Miquel Barceló

Miquel Barceló

18 E. 79th Street New York, NY 10075, USA Thursday, October 27, 2016–Friday, December 9, 2016 Opening Reception: Wednesday, October 26, 2016, 6 p.m.–8 p.m.

(New York, NY, October 3, 2016) Acquavella Galleries is pleased to present an exhibition of new works by acclaimed Spanish artist Miquel Barceló. This is the artist’s second exhibition at the gallery, and will feature two new series of paintings and a selection of new ceramic works. The exhibition is on view from October 27 to December 9, 2016 at 18 East 79th Street, New York City.

In his paintings, Barceló returns to two subjects that have continued to inspire the Mallorcan artist throughout his career––his love of the sea and the spirit of the bullfight. His intensely-colored seascapes and corrida paintings apply meticulous layers of mixed media to realize heavily impastoed canvases, while his ceramics evoke organic forms.

One of the most celebrated artists in Europe, Barceló’s work has been regularly commissioned for notable public spaces including Gran Elefandret, installed in New York’s Union Square in 2011, a ceramic panorama for the chapel of St. Pere in the Cathedral of Palma, and Room XX in The United Nations Headquarters in Geneva in 2008, in which the artist covered the immense domed ceiling with stalactites made from 35 tons of paint. Last summer, he was the subject of joint exhibitions in Paris, held at the Musée Picasso and the Bibliothèque Nationale de France.

The exhibition will be accompanied by a fully-illustrated catalogue with an essay by art historian Catherine Lampert.

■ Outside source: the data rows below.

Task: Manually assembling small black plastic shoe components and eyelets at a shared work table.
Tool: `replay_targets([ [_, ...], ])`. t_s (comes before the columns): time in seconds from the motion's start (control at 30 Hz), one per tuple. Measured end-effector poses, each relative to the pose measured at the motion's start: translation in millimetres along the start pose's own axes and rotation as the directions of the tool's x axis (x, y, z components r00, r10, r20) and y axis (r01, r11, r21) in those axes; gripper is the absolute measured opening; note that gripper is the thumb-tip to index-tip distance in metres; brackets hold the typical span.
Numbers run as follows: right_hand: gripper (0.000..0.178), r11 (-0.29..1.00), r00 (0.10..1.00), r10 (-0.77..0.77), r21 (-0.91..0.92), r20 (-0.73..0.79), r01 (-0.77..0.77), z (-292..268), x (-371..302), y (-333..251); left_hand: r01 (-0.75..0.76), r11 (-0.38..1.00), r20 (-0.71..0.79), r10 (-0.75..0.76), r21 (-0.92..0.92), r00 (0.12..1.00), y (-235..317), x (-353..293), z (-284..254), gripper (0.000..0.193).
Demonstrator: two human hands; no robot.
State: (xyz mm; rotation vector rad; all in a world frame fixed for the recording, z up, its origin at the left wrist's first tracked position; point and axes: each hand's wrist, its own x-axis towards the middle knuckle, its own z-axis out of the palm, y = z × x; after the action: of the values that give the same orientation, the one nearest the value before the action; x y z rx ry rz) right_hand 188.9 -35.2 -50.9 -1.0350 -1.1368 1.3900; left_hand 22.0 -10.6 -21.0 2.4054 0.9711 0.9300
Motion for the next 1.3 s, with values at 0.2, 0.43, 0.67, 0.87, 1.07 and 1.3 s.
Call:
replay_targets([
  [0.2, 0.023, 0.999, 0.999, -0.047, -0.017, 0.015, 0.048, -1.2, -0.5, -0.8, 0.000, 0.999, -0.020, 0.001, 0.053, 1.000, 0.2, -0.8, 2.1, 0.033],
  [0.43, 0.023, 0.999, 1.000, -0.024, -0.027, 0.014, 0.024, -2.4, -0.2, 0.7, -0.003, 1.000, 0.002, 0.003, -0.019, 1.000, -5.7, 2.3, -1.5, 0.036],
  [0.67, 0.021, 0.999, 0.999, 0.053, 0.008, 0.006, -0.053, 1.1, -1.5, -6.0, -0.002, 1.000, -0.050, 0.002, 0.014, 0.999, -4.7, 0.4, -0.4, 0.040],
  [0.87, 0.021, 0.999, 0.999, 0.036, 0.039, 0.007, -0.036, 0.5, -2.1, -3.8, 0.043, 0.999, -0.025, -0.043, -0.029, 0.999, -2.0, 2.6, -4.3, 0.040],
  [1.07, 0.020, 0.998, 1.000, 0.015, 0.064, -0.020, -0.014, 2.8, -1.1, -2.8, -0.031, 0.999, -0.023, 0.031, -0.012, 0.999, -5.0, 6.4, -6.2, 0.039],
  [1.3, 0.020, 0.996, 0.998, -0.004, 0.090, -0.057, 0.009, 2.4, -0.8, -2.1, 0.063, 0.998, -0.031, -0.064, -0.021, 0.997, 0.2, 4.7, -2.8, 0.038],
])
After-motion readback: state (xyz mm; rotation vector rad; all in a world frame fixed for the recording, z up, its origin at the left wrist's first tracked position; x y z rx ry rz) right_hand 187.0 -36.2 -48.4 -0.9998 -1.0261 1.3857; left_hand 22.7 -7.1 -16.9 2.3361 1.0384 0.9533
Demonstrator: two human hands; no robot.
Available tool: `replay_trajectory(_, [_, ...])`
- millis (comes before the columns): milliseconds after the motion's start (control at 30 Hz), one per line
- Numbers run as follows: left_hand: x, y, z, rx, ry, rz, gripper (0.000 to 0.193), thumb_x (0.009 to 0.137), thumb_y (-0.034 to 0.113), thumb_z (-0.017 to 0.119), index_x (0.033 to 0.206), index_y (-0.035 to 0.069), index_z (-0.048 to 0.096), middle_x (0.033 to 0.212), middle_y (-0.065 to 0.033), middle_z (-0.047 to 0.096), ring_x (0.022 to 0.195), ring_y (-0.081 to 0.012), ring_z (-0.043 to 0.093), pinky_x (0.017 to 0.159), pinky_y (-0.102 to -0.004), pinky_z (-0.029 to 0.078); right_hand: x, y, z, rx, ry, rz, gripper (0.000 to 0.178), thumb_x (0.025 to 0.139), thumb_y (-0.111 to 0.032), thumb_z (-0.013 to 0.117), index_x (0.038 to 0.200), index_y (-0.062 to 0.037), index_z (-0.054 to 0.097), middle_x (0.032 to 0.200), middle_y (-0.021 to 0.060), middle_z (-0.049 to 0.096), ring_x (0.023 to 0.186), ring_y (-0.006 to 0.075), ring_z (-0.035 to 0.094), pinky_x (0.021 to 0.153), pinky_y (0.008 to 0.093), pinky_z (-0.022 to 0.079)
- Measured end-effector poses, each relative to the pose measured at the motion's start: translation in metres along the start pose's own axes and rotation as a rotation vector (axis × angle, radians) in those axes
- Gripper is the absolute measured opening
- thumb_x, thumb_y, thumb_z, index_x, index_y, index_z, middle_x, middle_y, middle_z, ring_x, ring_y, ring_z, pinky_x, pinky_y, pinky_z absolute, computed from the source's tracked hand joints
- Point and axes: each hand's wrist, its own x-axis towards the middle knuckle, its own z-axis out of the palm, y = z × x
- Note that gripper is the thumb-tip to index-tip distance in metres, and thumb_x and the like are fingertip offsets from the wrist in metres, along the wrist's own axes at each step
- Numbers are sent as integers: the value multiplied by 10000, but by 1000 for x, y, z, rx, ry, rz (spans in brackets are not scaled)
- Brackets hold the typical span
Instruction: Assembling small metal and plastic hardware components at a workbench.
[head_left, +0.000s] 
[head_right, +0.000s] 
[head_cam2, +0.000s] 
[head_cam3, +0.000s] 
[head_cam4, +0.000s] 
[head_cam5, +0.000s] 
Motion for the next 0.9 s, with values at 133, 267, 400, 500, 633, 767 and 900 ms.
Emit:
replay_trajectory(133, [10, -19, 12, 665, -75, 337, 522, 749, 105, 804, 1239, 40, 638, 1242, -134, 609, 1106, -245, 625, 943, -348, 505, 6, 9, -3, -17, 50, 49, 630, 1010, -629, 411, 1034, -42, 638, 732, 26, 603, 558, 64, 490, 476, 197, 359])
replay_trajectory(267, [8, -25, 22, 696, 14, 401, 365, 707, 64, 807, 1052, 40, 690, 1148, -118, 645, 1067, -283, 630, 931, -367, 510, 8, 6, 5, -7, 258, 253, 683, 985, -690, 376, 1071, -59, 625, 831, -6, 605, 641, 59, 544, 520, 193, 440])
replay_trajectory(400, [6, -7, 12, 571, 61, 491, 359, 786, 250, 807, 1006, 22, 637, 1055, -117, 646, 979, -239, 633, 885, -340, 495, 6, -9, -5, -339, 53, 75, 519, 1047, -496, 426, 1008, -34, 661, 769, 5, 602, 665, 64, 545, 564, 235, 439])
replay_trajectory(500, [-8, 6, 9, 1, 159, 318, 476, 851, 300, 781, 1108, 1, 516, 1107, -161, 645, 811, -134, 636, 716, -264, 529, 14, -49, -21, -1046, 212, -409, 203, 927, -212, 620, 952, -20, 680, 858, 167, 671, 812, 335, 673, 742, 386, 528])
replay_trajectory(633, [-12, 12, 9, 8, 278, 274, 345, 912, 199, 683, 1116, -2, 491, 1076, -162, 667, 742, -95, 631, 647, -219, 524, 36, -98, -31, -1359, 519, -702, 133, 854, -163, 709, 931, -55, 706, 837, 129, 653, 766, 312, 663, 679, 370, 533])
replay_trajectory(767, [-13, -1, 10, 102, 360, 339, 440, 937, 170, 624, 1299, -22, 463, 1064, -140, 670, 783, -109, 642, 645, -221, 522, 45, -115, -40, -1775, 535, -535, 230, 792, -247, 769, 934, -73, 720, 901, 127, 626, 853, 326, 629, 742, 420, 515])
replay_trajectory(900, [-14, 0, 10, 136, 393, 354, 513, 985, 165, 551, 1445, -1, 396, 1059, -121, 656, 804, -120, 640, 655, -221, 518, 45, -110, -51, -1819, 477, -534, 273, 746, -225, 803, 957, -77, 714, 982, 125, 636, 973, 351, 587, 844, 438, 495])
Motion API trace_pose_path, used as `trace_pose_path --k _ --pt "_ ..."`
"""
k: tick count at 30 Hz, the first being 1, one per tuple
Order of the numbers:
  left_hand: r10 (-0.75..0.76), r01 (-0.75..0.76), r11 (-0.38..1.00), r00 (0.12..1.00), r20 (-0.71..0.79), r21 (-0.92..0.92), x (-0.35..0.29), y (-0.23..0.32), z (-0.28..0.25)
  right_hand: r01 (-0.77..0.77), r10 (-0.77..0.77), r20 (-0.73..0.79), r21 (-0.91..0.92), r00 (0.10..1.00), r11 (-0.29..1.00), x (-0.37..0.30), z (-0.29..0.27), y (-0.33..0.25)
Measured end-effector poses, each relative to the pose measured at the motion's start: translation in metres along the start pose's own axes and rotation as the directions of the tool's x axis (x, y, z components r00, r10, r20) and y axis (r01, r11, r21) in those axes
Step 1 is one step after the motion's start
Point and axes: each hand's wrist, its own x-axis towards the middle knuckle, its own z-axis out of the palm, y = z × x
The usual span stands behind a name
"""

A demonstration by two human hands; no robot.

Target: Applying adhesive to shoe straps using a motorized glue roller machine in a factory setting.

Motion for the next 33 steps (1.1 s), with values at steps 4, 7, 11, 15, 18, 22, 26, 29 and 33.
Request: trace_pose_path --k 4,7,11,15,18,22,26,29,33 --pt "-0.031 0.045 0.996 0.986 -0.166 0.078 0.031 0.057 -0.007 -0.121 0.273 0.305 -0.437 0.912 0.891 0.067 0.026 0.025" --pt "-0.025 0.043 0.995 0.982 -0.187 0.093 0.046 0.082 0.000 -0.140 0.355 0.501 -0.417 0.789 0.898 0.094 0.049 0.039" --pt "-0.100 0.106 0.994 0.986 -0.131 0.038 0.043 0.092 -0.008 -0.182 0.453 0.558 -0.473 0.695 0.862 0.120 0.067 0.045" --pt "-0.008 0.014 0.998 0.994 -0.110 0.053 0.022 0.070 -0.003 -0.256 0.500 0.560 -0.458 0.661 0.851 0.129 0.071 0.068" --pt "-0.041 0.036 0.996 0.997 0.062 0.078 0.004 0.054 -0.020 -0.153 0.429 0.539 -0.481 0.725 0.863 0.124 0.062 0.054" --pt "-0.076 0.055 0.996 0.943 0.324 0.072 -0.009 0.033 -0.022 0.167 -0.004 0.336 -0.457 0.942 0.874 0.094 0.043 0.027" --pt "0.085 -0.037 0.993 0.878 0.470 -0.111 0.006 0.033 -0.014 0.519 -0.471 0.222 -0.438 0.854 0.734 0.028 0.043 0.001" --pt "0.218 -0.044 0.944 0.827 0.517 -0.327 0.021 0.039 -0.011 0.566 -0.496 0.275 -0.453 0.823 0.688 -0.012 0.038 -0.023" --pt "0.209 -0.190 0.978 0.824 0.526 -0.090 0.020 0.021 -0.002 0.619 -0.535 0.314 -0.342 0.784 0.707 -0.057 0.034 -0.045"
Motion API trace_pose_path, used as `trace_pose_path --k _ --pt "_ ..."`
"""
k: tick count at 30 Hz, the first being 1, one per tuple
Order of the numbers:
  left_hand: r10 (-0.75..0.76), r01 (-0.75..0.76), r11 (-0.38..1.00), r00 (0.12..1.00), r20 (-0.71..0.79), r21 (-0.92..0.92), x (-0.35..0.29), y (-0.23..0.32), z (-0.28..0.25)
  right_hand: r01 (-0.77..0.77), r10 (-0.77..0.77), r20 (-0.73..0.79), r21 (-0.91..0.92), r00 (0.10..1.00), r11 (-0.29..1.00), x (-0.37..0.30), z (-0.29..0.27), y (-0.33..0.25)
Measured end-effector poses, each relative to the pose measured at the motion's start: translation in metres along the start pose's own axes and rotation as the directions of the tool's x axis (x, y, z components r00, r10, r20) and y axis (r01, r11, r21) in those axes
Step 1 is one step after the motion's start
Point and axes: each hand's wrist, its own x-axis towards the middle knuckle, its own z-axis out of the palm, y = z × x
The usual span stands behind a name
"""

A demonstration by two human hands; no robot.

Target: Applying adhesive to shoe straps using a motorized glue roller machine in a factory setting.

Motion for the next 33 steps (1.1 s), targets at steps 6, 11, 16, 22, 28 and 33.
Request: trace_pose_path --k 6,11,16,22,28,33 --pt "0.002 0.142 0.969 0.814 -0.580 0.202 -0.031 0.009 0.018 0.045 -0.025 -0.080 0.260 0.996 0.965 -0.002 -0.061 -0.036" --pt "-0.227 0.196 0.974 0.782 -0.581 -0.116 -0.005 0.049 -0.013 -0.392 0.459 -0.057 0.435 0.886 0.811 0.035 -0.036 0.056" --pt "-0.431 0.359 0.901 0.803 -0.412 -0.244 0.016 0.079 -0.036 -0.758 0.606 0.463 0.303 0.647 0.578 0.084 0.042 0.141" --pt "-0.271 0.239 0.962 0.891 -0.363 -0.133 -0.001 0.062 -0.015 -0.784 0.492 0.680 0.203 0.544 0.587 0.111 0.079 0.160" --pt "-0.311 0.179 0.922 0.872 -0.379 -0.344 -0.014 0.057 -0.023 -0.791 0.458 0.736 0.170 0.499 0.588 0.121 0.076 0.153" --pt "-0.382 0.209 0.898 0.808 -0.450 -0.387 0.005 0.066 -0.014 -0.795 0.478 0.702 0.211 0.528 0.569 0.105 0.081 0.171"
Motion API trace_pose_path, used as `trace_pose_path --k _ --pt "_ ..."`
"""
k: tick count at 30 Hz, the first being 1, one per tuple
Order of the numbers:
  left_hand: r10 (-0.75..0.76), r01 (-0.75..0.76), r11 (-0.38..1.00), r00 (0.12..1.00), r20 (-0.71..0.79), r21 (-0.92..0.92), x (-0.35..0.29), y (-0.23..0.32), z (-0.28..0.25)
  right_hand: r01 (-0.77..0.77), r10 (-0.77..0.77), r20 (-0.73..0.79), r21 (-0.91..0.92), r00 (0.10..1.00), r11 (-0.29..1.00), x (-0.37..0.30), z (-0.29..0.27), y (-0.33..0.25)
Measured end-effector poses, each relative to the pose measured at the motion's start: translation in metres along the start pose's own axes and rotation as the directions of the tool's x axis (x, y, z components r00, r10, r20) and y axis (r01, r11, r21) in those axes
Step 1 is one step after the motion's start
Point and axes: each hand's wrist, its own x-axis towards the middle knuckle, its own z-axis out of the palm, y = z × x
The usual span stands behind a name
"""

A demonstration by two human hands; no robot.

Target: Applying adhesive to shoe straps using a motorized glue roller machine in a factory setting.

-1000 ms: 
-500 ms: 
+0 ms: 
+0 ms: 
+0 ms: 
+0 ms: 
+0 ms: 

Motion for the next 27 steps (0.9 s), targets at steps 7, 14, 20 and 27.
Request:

Miquel Barceló was born in Felanitx, Majorca in 1957 and currently lives and works in Mallorca, Spain, and Paris, France. The youngest artist to ever show at the Musée du Louvre, Barceló represented Spain at the 53rd Venice Biennale and participated in Documenta VII in Kassel, Germany. He has had retrospectives at renowned institutions, including Centre Pompidou, Paris; Museo Nacional Centro de Arte Reina Sofia, Madrid; Museo Rufino Tamayo, Mexico; the Guggenheim Bilbao, Spain; and is included in many esteemed public and private collections worldwide.